Where can I get more information about the rights of students with hearing, vision, or speech disabilities?
- The U.S. Department of Education's Office for Civil Rights (OCR) and Office of Special Education and Rehabilitative Services, along with the U.S. Department of Justice (DOJ), have issued a Dear Colleague Letter and a Frequently Asked Questions document explaining what federal law requires of schools to meet the communication needs of students with hearing, vision, or speech disabilities.
What can a parent do if the school won't give a child what the parent thinks is needed?
- Arrange to meet with the IEP or 504 team or the school's Title II or 504 Coordinator.
- Consider using the school district's published disability grievance procedures.
- Under the IDEA, a parent challenging the provision of FAPE may request mediation, may file a complaint with the State educational agency, or may request an impartial administrative hearing by filing a due process complaint.
- Under Title II, a parent may choose to file a lawsuit in court. Parents of an IDEA-eligible student generally must exhaust the administrative hearing procedures of the IDEA, which means obtaining a final decision under the IDEA's impartial due process hearing procedures, before filing a lawsuit seeking a remedy that is also available under the IDEA.
- OCR and DOJ both investigate complaints of disability discrimination at schools.
The Americans with Disabilities Act authorizes the Department of Justice (the Department) to provide technical assistance to individuals and entities that have rights or responsibilities under the Act.
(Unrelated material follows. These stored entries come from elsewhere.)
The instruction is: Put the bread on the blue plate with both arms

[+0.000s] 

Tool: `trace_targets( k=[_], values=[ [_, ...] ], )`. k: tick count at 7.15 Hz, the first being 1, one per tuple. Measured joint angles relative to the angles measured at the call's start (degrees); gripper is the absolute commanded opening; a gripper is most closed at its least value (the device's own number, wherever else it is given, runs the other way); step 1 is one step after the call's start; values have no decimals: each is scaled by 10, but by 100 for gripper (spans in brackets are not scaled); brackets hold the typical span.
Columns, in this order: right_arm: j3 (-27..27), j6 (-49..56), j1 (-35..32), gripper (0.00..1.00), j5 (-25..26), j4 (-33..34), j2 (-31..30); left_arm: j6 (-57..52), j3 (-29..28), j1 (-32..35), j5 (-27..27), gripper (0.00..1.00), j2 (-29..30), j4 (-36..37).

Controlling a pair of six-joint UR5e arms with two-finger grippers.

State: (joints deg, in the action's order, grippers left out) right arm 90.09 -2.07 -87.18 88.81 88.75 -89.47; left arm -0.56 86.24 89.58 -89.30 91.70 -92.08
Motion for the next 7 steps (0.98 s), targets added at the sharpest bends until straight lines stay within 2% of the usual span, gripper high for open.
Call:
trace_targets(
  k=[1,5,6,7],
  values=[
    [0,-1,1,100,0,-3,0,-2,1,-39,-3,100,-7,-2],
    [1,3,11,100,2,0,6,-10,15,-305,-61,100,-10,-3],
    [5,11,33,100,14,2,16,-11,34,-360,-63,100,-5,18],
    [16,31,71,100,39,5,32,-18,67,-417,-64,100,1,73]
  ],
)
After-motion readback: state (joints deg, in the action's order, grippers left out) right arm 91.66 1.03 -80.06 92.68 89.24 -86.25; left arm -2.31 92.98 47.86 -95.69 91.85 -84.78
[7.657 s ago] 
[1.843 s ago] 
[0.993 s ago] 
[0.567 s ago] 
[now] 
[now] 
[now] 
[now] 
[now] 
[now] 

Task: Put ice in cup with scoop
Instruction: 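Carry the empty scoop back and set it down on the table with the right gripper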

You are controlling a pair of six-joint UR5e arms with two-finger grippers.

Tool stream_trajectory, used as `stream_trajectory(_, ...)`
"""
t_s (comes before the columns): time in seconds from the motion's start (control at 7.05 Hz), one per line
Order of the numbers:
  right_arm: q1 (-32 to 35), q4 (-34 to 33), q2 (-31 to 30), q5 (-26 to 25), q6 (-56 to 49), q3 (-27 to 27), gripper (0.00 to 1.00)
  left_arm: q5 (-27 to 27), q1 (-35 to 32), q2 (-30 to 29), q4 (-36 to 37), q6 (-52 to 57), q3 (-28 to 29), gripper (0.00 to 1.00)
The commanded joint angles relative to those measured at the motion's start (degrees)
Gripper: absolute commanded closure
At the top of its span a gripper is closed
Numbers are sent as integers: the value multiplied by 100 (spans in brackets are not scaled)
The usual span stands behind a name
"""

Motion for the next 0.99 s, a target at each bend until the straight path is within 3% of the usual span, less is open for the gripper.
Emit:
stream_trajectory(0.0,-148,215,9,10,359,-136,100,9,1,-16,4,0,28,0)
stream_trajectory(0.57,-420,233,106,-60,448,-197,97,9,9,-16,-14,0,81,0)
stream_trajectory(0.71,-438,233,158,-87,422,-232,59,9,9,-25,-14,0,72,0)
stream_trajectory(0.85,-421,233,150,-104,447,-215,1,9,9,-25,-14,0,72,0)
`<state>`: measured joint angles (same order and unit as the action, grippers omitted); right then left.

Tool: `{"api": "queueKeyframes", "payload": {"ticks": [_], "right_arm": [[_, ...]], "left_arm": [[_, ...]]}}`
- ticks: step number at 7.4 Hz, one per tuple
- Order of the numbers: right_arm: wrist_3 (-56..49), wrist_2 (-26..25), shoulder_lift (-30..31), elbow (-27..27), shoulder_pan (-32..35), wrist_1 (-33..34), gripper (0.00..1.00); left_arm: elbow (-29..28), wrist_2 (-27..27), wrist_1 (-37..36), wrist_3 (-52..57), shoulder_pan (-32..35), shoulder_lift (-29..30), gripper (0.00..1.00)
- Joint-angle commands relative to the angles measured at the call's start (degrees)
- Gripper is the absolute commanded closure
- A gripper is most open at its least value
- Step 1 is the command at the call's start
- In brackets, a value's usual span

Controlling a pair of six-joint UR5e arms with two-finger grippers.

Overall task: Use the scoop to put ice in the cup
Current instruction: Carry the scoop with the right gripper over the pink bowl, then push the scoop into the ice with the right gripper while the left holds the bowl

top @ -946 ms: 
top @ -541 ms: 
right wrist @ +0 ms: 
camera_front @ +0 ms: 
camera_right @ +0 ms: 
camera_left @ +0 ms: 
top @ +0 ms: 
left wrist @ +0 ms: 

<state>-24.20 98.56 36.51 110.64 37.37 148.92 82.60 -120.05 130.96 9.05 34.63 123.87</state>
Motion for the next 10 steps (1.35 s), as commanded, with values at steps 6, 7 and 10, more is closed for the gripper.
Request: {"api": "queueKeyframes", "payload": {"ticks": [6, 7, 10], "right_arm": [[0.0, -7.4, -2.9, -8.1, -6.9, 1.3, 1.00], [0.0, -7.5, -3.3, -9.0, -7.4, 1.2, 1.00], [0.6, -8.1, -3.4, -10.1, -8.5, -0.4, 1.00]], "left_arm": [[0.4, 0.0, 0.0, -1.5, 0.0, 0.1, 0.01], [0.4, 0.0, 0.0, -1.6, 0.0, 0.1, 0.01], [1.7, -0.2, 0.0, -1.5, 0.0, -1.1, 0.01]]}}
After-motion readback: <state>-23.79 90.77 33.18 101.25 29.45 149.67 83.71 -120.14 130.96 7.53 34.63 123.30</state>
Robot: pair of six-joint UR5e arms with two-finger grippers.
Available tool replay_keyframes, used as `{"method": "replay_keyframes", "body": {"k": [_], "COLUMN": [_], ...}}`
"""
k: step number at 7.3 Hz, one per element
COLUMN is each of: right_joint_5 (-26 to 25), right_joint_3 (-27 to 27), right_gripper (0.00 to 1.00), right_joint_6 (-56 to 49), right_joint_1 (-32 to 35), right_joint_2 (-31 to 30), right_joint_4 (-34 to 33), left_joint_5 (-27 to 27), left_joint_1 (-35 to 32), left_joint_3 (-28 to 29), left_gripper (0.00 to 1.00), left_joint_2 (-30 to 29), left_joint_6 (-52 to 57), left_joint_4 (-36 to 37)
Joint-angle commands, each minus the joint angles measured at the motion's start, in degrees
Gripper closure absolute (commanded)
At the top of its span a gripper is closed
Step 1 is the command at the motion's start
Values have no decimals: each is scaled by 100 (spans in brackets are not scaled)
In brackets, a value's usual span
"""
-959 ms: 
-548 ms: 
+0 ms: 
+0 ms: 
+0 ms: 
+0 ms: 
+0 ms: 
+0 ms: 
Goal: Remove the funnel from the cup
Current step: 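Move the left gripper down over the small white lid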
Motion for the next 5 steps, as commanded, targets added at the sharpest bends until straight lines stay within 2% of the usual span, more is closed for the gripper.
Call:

This document provides informal guidance to assist you in understanding the ADA and the Department's regulations.
This guidance document is not intended to be a final agency action, has no legally binding effect, and may be rescinded or modified in the Department's complete discretion, in accordance with applicable laws. The Department's guidance documents, including this guidance, do not establish legally enforceable responsibilities beyond what is required by the terms of the applicable statutes, regulations, or binding judicial precedent.